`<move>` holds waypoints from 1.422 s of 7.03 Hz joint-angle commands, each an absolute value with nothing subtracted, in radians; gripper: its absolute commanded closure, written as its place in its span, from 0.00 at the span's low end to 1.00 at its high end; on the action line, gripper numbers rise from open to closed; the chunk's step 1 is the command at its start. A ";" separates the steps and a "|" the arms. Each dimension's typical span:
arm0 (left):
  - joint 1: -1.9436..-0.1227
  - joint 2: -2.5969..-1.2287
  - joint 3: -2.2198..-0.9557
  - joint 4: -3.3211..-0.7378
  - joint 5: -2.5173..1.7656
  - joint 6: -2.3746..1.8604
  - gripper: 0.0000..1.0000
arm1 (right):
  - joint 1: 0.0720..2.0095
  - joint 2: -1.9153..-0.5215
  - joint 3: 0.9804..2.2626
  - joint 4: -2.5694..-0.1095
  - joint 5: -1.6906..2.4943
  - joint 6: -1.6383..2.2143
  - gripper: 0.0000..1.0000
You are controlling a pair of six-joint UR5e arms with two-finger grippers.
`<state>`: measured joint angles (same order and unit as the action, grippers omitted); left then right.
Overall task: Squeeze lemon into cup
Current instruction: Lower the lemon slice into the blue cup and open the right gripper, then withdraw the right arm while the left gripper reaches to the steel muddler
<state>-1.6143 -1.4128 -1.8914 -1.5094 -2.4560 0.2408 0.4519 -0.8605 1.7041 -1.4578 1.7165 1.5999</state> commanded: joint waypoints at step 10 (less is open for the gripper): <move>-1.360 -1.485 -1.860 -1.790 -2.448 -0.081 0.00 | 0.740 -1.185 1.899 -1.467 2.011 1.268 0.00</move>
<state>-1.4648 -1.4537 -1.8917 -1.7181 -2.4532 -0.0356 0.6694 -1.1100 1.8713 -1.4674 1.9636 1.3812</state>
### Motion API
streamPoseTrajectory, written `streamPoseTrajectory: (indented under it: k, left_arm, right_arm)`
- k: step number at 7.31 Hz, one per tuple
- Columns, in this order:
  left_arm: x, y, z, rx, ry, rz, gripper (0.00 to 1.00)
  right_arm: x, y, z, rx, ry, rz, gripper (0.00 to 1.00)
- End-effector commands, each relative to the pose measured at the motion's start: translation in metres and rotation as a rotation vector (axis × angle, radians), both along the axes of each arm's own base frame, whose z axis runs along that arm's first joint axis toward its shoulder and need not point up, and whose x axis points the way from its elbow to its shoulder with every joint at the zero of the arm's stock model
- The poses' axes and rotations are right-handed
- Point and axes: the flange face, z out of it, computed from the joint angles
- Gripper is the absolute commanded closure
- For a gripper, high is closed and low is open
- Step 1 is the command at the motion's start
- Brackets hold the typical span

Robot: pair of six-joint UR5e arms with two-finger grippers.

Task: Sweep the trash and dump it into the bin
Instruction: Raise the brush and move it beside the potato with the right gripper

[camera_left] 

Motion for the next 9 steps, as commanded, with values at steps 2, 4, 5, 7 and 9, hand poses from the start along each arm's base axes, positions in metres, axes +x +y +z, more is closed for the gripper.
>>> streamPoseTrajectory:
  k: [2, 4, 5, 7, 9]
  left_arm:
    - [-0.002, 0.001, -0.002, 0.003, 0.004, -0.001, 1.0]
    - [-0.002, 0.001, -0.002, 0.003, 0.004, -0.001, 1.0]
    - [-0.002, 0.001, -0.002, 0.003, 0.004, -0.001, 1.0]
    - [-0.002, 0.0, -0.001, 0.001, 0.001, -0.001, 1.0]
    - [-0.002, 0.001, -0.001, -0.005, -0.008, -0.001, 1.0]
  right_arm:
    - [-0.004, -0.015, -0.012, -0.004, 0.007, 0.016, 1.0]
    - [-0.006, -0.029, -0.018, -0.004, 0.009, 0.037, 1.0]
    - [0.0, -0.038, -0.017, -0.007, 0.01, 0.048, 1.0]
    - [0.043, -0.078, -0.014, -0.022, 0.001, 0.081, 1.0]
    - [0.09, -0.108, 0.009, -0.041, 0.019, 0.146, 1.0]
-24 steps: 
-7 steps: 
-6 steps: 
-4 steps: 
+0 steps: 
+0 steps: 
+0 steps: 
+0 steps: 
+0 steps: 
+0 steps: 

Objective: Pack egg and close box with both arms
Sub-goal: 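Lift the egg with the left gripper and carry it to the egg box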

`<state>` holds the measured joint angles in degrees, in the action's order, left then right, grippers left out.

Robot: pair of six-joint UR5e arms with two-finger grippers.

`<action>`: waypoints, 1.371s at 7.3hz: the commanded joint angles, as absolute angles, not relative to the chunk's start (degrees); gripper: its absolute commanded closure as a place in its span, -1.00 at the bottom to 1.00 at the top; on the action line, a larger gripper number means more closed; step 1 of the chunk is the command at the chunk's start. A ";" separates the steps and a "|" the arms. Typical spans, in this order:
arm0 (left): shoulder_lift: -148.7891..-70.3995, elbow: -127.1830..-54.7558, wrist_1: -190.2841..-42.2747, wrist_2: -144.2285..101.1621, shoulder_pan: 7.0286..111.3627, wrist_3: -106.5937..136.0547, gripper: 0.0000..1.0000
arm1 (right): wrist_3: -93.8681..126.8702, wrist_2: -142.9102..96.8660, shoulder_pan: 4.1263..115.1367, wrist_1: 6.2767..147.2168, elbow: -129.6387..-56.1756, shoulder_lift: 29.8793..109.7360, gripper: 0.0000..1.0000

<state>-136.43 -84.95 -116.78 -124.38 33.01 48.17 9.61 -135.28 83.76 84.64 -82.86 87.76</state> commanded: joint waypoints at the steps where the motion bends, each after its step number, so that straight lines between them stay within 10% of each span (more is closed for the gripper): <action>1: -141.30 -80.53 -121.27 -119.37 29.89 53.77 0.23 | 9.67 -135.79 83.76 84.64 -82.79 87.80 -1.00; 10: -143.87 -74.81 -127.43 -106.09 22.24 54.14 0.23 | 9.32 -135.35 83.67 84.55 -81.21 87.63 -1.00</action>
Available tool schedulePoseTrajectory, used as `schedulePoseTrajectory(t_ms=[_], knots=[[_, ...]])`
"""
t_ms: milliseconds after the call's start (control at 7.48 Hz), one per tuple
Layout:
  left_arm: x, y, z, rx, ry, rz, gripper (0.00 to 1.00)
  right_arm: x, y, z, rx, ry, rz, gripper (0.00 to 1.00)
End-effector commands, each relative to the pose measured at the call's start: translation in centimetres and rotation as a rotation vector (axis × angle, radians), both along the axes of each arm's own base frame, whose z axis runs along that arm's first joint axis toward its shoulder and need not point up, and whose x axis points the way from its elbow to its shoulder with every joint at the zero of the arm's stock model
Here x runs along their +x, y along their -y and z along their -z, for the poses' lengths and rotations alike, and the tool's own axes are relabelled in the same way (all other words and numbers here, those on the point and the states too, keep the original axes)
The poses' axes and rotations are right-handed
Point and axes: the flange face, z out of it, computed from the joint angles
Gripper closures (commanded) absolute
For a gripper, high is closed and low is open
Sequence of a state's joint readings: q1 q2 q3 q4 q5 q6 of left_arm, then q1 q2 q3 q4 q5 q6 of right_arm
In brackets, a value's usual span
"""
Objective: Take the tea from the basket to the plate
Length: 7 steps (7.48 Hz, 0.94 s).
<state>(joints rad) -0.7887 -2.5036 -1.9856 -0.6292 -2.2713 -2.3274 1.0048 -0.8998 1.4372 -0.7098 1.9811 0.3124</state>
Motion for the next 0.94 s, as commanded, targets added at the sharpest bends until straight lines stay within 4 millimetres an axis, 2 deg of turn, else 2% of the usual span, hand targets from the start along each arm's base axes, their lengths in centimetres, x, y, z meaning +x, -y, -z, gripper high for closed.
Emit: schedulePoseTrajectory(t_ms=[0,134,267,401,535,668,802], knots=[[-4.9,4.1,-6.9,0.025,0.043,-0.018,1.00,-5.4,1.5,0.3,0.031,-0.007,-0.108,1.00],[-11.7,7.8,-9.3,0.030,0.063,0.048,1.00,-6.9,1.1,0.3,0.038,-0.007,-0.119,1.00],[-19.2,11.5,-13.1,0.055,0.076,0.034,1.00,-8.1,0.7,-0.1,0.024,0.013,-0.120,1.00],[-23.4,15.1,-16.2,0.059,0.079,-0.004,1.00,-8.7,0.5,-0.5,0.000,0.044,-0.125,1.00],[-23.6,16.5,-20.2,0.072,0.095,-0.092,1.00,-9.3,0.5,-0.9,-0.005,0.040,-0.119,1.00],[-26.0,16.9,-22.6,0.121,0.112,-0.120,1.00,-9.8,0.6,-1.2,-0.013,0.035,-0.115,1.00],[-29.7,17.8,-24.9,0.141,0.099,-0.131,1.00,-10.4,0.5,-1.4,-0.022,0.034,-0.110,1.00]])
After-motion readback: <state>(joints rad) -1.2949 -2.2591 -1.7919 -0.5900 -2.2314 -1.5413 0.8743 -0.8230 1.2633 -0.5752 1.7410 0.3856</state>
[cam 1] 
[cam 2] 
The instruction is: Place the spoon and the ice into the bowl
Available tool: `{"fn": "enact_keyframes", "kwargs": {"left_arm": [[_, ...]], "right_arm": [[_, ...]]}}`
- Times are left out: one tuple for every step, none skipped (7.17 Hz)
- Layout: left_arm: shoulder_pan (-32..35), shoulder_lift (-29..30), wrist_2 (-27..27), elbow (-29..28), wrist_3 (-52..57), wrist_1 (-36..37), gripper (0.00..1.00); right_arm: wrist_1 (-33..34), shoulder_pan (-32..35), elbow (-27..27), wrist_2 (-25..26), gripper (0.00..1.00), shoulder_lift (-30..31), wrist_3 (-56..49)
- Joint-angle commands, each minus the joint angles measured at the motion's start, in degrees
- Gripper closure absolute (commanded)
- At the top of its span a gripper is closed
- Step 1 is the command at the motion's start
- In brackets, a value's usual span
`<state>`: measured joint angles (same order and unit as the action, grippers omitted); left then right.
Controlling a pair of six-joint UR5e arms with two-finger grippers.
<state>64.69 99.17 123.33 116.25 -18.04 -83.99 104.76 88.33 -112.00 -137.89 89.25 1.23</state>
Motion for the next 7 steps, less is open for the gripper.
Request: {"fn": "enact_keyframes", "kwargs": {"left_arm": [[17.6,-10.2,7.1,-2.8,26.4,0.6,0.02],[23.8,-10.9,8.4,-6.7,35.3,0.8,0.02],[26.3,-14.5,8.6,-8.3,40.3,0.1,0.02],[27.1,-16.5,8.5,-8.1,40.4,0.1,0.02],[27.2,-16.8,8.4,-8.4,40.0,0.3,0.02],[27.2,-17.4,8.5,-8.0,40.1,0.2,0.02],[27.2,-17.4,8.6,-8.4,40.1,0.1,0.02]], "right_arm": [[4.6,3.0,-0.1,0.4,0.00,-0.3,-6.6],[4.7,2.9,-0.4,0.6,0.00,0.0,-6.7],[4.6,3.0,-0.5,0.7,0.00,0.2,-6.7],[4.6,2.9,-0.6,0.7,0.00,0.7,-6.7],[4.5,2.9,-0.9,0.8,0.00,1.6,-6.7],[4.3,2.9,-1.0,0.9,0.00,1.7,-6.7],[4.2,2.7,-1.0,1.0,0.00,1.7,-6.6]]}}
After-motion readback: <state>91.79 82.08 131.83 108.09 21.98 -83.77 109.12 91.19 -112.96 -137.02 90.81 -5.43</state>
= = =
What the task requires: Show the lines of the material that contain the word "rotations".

Exercise result:
- The poses' axes and rotations are right-handed
Here x runs along their +x, y along their -y and z along their -z, for the poses' lengths and rotations alike, and the tool's own axes are relabelled in the same way (all other words and numbers here, those on the point and the states too, keep the original axes)
The poses' axes and rotations are right-handed

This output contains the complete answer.